1966 · F. Busoni und J. S. Bach

8.10.1966 - Vortrag

Einführung Konzert Markuskirche Stuttgart

Wir werden nachher eines der bedeutendsten Werke von Busoni, die Fantasia Contrappuntistica, in der Orgelübertragung von H. B. hören, und ich möchte mit meinen Ausführungen nicht mehr als Ihnen den Zugang zu diesem Werk erleichtern. Ich will also keine Parallele zwischen Busoni und Bach ziehen, aber es ist notwendig, von Busonis künstlerischer Persönlichkeit und seinem Verhältnis zu Bach auszugehen.

Die musikalische Welt hat in diesem Jahr des 100. Geburtstags dieses grossen Künstlers flüchtig gedacht. Der 50. Todestag von Max Reger wurde mit einer ganzen Reihe von Reger-Abenden würdig begangen, aber es hat meines Wissens keinen einzigen Busoni-Abend gegeben. Das liegt wohl daran, dass Busoni seine reichen Gaben nach so vielen Richtungen vertauet hat, dass er kaum an 1 Punkte zu fassen ist. Er war einer der bedeutendsten Klaviervirtuosen seiner Zeit, aber es gab damals noch keine Schallplatten wie heute, und daher ist von seinem Spiel nichts auf die Nachwelt gekommen. Er war Lehrer und hatte begabte Schüler, aber auch diese sind dahingegangen. Er war ein kühner und origineller Denker und er hat seine Ideen in einem schmalen Bändchen "Entwurf einer neuen Ästhetik der Tonkunst" konzentriert niedergelegt, das vor 50 Jahren auf die Entwicklung der neuen Musik Einfluss gehabt hat.

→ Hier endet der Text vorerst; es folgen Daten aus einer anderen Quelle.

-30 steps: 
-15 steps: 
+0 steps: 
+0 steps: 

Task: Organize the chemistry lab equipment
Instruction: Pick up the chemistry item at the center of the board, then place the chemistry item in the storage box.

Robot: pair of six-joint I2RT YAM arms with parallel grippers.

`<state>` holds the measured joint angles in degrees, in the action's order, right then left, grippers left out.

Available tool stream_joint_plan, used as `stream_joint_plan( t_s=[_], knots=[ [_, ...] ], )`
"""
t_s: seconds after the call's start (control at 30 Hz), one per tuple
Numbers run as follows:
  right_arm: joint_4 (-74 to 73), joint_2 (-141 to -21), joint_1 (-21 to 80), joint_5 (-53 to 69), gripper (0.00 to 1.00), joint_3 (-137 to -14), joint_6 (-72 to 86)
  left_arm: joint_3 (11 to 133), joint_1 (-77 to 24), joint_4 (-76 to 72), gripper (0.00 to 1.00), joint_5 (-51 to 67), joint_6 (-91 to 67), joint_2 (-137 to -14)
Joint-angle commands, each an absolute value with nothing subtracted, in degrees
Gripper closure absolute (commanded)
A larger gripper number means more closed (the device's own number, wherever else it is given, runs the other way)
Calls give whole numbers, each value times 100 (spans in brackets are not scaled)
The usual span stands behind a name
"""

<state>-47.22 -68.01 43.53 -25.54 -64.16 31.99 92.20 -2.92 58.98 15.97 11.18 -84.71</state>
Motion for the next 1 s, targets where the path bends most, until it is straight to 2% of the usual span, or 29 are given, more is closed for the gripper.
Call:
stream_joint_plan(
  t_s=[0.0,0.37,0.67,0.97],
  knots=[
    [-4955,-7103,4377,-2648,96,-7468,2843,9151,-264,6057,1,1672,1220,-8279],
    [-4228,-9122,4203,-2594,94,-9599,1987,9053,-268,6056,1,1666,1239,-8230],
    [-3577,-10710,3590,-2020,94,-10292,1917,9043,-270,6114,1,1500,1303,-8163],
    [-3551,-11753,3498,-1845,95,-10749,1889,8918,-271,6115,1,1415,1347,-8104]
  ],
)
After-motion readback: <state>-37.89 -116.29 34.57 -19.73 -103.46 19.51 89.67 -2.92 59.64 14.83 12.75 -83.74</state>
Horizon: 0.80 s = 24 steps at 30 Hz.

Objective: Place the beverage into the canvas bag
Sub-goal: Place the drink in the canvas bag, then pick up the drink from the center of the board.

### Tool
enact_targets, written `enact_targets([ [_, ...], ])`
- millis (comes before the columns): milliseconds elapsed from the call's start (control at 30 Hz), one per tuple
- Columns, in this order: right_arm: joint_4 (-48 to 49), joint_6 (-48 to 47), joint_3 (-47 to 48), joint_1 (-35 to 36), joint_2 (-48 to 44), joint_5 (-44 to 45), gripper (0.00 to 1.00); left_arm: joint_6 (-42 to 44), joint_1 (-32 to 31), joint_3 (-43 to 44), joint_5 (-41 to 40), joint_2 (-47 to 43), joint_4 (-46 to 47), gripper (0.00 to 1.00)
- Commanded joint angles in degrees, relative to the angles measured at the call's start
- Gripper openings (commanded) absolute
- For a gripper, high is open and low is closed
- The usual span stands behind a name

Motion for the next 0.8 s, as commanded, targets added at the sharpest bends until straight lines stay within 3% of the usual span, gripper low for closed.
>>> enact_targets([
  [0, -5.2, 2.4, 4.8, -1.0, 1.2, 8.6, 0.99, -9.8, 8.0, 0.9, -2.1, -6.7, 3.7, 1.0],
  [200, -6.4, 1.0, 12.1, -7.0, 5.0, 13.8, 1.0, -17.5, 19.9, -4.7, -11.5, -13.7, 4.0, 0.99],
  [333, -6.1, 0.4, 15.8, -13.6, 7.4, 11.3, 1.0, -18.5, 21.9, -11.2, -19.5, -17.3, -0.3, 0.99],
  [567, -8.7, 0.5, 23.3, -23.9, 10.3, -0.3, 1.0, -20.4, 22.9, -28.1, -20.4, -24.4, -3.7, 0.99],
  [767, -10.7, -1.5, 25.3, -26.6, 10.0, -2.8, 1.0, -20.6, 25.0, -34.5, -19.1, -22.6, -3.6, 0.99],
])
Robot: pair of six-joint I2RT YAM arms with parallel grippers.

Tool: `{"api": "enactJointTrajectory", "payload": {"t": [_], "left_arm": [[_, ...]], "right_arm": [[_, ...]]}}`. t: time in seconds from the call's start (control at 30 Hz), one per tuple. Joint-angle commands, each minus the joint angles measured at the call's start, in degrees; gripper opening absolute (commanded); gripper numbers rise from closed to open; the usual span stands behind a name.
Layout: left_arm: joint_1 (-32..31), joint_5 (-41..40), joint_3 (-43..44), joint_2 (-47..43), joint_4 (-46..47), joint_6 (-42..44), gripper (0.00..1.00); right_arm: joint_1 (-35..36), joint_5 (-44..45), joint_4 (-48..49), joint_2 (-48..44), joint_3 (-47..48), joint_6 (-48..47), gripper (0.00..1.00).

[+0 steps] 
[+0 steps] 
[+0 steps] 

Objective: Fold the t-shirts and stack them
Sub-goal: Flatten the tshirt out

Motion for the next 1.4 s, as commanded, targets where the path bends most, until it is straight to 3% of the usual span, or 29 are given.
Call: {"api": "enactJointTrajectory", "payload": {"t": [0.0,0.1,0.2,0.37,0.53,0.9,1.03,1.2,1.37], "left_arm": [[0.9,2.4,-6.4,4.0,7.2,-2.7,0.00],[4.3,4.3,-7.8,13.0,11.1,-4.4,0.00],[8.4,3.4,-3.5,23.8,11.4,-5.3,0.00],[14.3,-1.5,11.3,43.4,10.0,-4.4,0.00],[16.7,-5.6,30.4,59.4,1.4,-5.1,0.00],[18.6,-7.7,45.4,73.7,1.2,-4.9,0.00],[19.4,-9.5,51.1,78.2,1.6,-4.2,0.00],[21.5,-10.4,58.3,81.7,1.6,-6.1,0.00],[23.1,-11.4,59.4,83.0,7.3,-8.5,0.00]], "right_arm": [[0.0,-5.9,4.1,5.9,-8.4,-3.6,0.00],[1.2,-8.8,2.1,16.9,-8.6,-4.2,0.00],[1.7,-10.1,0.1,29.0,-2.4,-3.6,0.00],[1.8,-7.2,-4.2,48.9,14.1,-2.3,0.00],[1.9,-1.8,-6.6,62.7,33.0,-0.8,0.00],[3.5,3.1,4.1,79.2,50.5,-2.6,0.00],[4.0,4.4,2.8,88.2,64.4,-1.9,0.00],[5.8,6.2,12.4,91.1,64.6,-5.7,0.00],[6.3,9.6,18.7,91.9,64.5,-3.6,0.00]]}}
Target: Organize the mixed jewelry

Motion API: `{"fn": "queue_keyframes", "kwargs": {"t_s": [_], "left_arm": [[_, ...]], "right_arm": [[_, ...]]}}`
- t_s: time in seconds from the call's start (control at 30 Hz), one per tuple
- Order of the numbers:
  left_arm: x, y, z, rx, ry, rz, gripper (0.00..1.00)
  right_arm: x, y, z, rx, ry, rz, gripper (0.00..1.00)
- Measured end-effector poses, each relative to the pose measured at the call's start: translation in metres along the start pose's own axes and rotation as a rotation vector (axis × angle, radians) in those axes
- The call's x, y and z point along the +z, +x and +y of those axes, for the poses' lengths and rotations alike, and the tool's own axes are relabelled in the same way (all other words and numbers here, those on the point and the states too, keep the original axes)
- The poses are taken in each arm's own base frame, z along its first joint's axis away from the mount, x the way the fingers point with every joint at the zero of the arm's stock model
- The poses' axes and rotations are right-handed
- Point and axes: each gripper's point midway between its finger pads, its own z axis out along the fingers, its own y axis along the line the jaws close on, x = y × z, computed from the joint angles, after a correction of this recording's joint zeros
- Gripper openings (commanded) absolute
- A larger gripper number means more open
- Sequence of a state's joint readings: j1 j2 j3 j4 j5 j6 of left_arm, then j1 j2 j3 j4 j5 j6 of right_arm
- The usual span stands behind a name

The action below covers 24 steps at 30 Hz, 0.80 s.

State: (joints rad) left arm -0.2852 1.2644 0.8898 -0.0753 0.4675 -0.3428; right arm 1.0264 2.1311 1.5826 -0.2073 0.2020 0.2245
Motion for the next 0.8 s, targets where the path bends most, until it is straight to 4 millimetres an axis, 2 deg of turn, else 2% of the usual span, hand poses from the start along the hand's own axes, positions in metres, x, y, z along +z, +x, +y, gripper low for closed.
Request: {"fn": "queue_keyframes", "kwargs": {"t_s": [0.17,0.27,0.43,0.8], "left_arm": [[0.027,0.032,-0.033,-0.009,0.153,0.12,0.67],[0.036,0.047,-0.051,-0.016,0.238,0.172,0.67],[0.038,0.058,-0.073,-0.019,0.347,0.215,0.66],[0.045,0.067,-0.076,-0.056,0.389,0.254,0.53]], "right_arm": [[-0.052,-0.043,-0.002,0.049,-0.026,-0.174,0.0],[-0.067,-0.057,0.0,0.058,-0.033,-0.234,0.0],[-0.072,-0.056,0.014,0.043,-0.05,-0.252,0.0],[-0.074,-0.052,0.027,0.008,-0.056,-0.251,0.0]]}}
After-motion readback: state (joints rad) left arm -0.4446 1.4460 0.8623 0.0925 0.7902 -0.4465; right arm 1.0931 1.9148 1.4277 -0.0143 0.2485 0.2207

Er war Komponist, aber nicht ausschliesslich Komponist, - und man spürt das, dass er nicht seine ganze Kraft in sein kompositorisches Schaffen konzentriert hat. So war er wohl eine faszinierende Erscheinung, aber die Nachwelt hat wenig, woran sie sich halten kann, wenn sie von Busoni sich ein Bild machen will. Nur in einem Punkte hat Busoni über seine Zeit hinaus nachhaltig gewirkt und wirkt noch weiter: in seinem Verhältnis zu Bach. Er hat eine Reihe grosser Orgelwerke Bachs für den modernen Konzertflügel übertragen, mit reichlichen Oktavverdoppelungen, - aber dieser Stil gilt heute, im Zeichen der Werktreue und der Historisierung, nicht viel. Er hat alle Klavierwerke Bachs für den Unterricht neu herausgegeben mit geistvollen Kommentaren, an denen heute noch jeder Liebhaber und Fachmann etwas lernen kann, - es ist so, wie wenn man sich mit einem bedeutenden, geistvollen Künstler über diese Dinge unterhält, leider werden auch diese Ausgaben heute viel zu wenig gekannt und benützt. Bach hat aber noch stärkeren Einfluss auf Busoni gehabt: er hat ihn zu eigenem Schaffen inspiriert. Dem verdanken wir mehrere Werke, denen Bachsches Gedankengut zu Grunde liegt, z. B. die Violinsonate e-moll mit Variationen über und vor allem die Fantasia Contrappuntistica. Sie wurde 1909 schon komponiert für Klavier, dann hat Busoni sie 1922 für 2 Klaviere umgearbeitet, weil er sah, dass 1 Klavier allein nicht genügte, ein amerikanischer Organist Middelschulte hat sie für Orgel übertragen, eine neue Übertragung für Orgel hat vor 11 Jahren H. B. gemacht, die besonders für die Orgel der Liederhalle gedacht war. Was soll nun gelten? Busoni: Jedenfalls Orgel mehr als Klavier.

Der Plan:
1) Fantasie über "Allein Gott in der Höh sei Ehr". Dann Contrapunctus XIX aus der Kunst der Fuge von Bach [Beispiel] bei Busoni: [Beispiel], dann noch einmal anders, auch aus Contrapunctus XI noch Themen, - dann taucht der Choral "Allein Gott" wieder auf, führt zum Schluss.

Das alles ist in der sehr eigenwilligen Tonsprache Busonis zu einem grossen Werk vereinigt, das etwa 40 Minuten dauert. Busonis Werk hat noch nicht eigentlich gelebt. Es ist - wie man heute sagt - "nicht angekommen". Vielleicht war die richtige klangliche Verwirklichung noch nicht gefunden? Vielleicht in den nächsten Jahrzehnten? Wir wissen es nicht, Aber wir fühlen, dass man sich darum bemühen muss. Es stellt aussergewöhnlich grosse Anforderungen an den Hörer wie den Spieler. Dass er mit diesem Werk Grosses gewollt hat, ist sicher, - ob er es erreicht hat, muss die Nachwelt entscheiden.